§ **RECORDS PROVIDED**:
= = = =

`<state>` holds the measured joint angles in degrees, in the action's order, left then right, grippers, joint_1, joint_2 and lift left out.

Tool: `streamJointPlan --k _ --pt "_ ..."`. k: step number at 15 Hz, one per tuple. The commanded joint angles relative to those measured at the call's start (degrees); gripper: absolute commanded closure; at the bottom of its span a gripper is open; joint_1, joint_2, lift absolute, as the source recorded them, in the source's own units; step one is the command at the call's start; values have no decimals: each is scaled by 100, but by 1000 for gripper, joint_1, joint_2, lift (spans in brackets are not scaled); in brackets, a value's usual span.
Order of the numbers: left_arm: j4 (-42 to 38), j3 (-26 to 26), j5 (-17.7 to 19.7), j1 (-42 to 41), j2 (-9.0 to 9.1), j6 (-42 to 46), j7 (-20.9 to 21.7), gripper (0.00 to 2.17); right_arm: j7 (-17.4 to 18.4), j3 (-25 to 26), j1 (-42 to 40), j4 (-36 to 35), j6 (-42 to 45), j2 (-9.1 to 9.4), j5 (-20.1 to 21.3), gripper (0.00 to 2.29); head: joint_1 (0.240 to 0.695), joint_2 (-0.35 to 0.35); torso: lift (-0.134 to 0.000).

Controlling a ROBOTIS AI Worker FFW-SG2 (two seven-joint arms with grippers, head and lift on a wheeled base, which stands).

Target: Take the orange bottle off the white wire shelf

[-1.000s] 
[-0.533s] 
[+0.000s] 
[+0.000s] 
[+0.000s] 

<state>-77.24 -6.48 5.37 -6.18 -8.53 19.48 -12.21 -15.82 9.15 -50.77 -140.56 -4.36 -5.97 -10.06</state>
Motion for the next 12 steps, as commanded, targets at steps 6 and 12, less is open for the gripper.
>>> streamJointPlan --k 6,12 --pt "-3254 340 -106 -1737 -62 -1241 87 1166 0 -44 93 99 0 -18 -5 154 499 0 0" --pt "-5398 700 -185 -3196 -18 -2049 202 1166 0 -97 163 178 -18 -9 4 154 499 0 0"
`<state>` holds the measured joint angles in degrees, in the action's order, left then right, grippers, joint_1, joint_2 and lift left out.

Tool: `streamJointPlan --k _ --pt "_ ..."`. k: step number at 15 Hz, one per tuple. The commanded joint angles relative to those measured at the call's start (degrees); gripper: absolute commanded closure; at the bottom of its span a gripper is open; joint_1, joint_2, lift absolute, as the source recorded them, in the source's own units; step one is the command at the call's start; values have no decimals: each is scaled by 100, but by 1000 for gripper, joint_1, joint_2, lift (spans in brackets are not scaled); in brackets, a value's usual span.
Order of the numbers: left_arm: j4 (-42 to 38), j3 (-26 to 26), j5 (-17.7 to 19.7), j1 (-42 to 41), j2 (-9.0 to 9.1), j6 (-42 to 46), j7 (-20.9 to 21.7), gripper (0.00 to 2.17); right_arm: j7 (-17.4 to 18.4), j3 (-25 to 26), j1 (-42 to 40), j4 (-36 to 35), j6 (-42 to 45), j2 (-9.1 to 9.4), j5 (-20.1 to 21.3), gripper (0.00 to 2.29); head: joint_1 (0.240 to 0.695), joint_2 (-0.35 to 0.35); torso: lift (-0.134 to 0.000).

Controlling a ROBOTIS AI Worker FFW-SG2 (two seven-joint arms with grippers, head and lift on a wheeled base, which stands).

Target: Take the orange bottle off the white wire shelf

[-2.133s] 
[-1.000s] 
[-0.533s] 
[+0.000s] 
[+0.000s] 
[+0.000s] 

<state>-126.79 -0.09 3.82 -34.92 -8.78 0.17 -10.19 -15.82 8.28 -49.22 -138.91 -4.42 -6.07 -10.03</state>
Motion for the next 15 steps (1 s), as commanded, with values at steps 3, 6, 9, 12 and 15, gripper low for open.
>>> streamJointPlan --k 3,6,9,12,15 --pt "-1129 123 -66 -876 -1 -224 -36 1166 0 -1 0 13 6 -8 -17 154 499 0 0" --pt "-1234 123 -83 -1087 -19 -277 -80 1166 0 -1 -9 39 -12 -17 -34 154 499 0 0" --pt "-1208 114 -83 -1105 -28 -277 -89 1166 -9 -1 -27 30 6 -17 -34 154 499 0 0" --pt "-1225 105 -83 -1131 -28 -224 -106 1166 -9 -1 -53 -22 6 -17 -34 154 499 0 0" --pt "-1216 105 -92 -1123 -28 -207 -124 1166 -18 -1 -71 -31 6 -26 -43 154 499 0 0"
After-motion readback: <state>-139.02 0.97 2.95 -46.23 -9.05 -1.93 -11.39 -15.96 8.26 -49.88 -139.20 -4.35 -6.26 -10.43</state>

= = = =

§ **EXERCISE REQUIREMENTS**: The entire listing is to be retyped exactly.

§ **YOUR SOLUTION**:
`<state>` holds the measured joint angles in degrees, in the action's order, left then right, grippers, joint_1, joint_2 and lift left out.

Tool: `streamJointPlan --k _ --pt "_ ..."`. k: step number at 15 Hz, one per tuple. The commanded joint angles relative to those measured at the call's start (degrees); gripper: absolute commanded closure; at the bottom of its span a gripper is open; joint_1, joint_2, lift absolute, as the source recorded them, in the source's own units; step one is the command at the call's start; values have no decimals: each is scaled by 100, but by 1000 for gripper, joint_1, joint_2, lift (spans in brackets are not scaled); in brackets, a value's usual span.
Order of the numbers: left_arm: j4 (-42 to 38), j3 (-26 to 26), j5 (-17.7 to 19.7), j1 (-42 to 41), j2 (-9.0 to 9.1), j6 (-42 to 46), j7 (-20.9 to 21.7), gripper (0.00 to 2.17); right_arm: j7 (-17.4 to 18.4), j3 (-25 to 26), j1 (-42 to 40), j4 (-36 to 35), j6 (-42 to 45), j2 (-9.1 to 9.4), j5 (-20.1 to 21.3), gripper (0.00 to 2.29); head: joint_1 (0.240 to 0.695), joint_2 (-0.35 to 0.35); torso: lift (-0.134 to 0.000).

Controlling a ROBOTIS AI Worker FFW-SG2 (two seven-joint arms with grippers, head and lift on a wheeled base, which stands).

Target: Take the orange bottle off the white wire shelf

[-1.000s] 
[-0.533s] 
[+0.000s] 
[+0.000s] 
[+0.000s] 

<state>-77.24 -6.48 5.37 -6.18 -8.53 19.48 -12.21 -15.82 9.15 -50.77 -140.56 -4.36 -5.97 -10.06</state>
Motion for the next 12 steps, as commanded, targets at steps 6 and 12, less is open for the gripper.
>>> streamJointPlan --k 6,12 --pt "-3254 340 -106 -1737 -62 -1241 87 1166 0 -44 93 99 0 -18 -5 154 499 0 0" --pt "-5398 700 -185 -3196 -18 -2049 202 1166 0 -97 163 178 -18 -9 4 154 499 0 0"
`<state>` holds the measured joint angles in degrees, in the action's order, left then right, grippers, joint_1, joint_2 and lift left out.

Tool: `streamJointPlan --k _ --pt "_ ..."`. k: step number at 15 Hz, one per tuple. The commanded joint angles relative to those measured at the call's start (degrees); gripper: absolute commanded closure; at the bottom of its span a gripper is open; joint_1, joint_2, lift absolute, as the source recorded them, in the source's own units; step one is the command at the call's start; values have no decimals: each is scaled by 100, but by 1000 for gripper, joint_1, joint_2, lift (spans in brackets are not scaled); in brackets, a value's usual span.
Order of the numbers: left_arm: j4 (-42 to 38), j3 (-26 to 26), j5 (-17.7 to 19.7), j1 (-42 to 41), j2 (-9.0 to 9.1), j6 (-42 to 46), j7 (-20.9 to 21.7), gripper (0.00 to 2.17); right_arm: j7 (-17.4 to 18.4), j3 (-25 to 26), j1 (-42 to 40), j4 (-36 to 35), j6 (-42 to 45), j2 (-9.1 to 9.4), j5 (-20.1 to 21.3), gripper (0.00 to 2.29); head: joint_1 (0.240 to 0.695), joint_2 (-0.35 to 0.35); torso: lift (-0.134 to 0.000).

Controlling a ROBOTIS AI Worker FFW-SG2 (two seven-joint arms with grippers, head and lift on a wheeled base, which stands).

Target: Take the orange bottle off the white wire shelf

[-2.133s] 
[-1.000s] 
[-0.533s] 
[+0.000s] 
[+0.000s] 
[+0.000s] 

<state>-126.79 -0.09 3.82 -34.92 -8.78 0.17 -10.19 -15.82 8.28 -49.22 -138.91 -4.42 -6.07 -10.03</state>
Motion for the next 15 steps (1 s), as commanded, with values at steps 3, 6, 9, 12 and 15, gripper low for open.
>>> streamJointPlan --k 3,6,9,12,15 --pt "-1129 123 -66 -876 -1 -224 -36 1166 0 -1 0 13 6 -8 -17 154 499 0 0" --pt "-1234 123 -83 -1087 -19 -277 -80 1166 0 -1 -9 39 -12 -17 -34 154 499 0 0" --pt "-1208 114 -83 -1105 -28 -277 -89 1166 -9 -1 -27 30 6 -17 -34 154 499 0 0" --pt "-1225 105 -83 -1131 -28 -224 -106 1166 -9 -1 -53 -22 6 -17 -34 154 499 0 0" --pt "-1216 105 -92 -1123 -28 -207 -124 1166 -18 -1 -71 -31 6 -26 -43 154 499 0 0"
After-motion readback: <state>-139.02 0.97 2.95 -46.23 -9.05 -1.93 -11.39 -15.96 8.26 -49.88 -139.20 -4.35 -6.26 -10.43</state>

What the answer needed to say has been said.